Return an exact copy of the data, starting at its first line and ending at the line that contains "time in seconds", minus any pictures.

= = = = =

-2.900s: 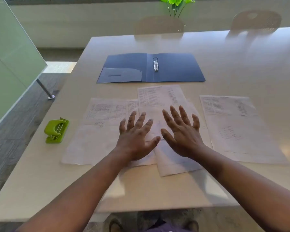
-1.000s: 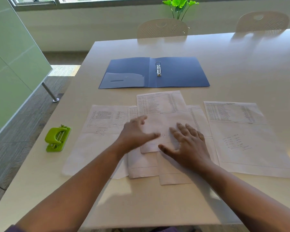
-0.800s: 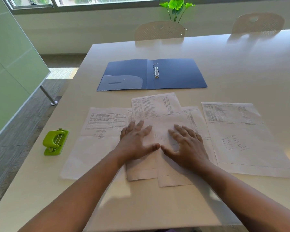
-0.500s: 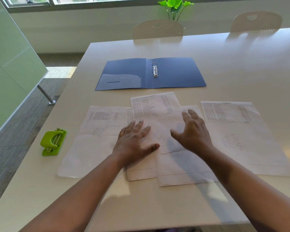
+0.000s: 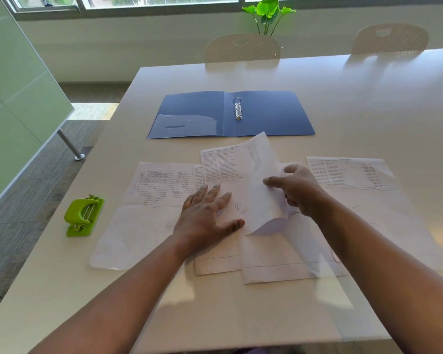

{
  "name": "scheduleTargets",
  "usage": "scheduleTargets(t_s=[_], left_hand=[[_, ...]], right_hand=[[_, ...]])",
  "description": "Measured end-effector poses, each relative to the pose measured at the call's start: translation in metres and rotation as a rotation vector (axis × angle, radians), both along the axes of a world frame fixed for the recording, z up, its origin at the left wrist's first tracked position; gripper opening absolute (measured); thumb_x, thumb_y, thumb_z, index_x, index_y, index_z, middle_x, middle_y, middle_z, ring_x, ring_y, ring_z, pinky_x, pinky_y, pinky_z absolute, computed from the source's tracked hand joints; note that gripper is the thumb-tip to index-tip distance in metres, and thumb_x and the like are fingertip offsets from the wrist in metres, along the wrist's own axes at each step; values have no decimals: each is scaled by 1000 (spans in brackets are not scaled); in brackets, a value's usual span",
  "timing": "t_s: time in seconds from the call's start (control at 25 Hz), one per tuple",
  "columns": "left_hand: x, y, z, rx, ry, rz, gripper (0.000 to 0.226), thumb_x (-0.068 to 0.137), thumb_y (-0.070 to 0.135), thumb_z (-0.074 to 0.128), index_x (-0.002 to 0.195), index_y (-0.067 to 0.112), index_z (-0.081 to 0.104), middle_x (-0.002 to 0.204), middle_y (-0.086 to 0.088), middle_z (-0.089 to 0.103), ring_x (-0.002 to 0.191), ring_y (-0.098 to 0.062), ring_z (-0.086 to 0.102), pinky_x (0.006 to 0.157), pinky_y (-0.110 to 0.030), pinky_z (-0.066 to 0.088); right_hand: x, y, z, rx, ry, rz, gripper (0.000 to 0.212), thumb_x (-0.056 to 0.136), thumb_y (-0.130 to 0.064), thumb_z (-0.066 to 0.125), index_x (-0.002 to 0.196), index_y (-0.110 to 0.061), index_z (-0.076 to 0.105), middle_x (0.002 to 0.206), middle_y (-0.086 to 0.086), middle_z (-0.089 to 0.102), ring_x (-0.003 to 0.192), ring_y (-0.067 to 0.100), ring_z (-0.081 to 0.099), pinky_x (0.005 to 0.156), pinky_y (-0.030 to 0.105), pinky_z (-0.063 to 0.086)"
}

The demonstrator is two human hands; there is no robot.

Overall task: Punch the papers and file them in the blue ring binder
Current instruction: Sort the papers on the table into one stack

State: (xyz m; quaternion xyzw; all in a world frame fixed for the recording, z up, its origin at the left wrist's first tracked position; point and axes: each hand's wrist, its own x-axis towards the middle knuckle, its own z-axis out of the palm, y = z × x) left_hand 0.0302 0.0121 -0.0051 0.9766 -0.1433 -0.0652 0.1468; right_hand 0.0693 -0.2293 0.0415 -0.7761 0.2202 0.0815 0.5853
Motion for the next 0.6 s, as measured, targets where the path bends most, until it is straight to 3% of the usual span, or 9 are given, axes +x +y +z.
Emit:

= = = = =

Completed exercise ->
-2.900s: 
-1.000s: 
-0.800s: 
-0.500s: 
+0.000s: 

{
  "name": "scheduleTargets",
  "usage": "scheduleTargets(t_s=[_], left_hand=[[_, ...]], right_hand=[[_, ...]])",
  "description": "Measured end-effector poses, each relative to the pose measured at the call's start: translation in metres and rotation as a rotation vector (axis × angle, radians), both along the axes of a world frame fixed for the recording, z up, its origin at the left wrist's first tracked position; gripper opening absolute (measured); thumb_x, thumb_y, thumb_z, index_x, index_y, index_z, middle_x, middle_y, middle_z, ring_x, ring_y, ring_z, pinky_x, pinky_y, pinky_z absolute, computed from the source's tracked hand joints; note that gripper is the thumb-tip to index-tip distance in metres, and thumb_x and the like are fingertip offsets from the wrist in metres, along the wrist's own axes at each step; values have no decimals: each is scaled by 1000 (spans in brackets are not scaled); in brackets, a value's usual span",
  "timing": "t_s: time in seconds from the call's start (control at 25 Hz), one per tuple",

No additional lines are needed for this answer.